<= 2004.03.27

2004.03.29 =>

bedbugs

For some reason, and I'm not sure why this is, I always thought I'd like Henry Miller. Last night I cracked open Tropic of Cancer and got as far as page 26, where, after many passages of bad sex and drinking and verbal abuse of various characters whose names I've already forgotten, I ran into this paragraph:

Ah, the Germans! They take you all over like an omnibus. They give you indigestion. In the same night one cannot visit the morgue, the infirmary, the zoo, the signs of the zodiac, the limbos of philosophy, the caves of epistemology, the arcana of Freud and Stekel.... On the merry-go-round one doesn't get anywhere, whereas with the Germans one can go from Vega to Lope de Vega, all in one night, and come away as foolish as Parsifal.

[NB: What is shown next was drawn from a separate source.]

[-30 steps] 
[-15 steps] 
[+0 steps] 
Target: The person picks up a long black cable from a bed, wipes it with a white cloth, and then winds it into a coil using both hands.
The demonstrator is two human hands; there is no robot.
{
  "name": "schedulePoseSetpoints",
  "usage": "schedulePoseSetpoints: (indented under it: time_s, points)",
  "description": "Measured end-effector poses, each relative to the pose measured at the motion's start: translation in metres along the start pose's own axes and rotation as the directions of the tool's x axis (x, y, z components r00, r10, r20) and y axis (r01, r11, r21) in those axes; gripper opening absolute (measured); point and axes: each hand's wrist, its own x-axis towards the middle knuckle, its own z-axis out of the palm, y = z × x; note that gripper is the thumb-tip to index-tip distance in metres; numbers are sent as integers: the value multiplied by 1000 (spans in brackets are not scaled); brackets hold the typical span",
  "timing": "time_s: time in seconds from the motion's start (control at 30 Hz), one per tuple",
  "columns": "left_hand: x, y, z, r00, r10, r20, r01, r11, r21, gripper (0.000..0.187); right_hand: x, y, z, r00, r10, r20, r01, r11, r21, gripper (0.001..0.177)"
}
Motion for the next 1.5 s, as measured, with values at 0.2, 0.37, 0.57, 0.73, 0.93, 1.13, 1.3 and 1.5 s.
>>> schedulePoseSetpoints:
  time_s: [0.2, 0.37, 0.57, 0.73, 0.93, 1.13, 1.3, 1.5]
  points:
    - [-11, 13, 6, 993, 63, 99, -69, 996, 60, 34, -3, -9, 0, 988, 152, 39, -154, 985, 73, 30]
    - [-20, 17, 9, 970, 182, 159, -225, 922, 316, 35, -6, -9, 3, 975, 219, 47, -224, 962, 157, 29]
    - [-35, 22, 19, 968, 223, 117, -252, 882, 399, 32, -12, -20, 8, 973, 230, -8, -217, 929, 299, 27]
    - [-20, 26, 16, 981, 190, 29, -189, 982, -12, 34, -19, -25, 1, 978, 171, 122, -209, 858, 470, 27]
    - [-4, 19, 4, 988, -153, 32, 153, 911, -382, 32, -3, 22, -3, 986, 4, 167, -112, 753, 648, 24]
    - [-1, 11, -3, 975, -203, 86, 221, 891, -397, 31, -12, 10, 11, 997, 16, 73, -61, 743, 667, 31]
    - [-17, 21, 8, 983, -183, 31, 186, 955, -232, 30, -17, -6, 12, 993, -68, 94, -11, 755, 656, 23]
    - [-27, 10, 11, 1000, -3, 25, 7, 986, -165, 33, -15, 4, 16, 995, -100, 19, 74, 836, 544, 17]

I'm sorry, but that passage does not mean a damn thing. Really. Parse it. It's certainly not about the Germans. I don't think of myself as a linguistic martinet—I love it when Pynchon will just break down and type "YAAARRRGH!" or something in the middle of a paragraph—but a minimum of sense is nice, especially if you're going to splatter the word cunt all over the place. It's not offensive; it's self-indulgent and boring. It's just like the Beat novel, except that sloppy rambling autobiographical nihilism is even harder to take than sloppy rambling autobiographical pantheism. Karl Shapiro gets docked fifty points for his worshipful prefatory essay.

Anyone want a Tropic of Cancer? Hardback, slightly used.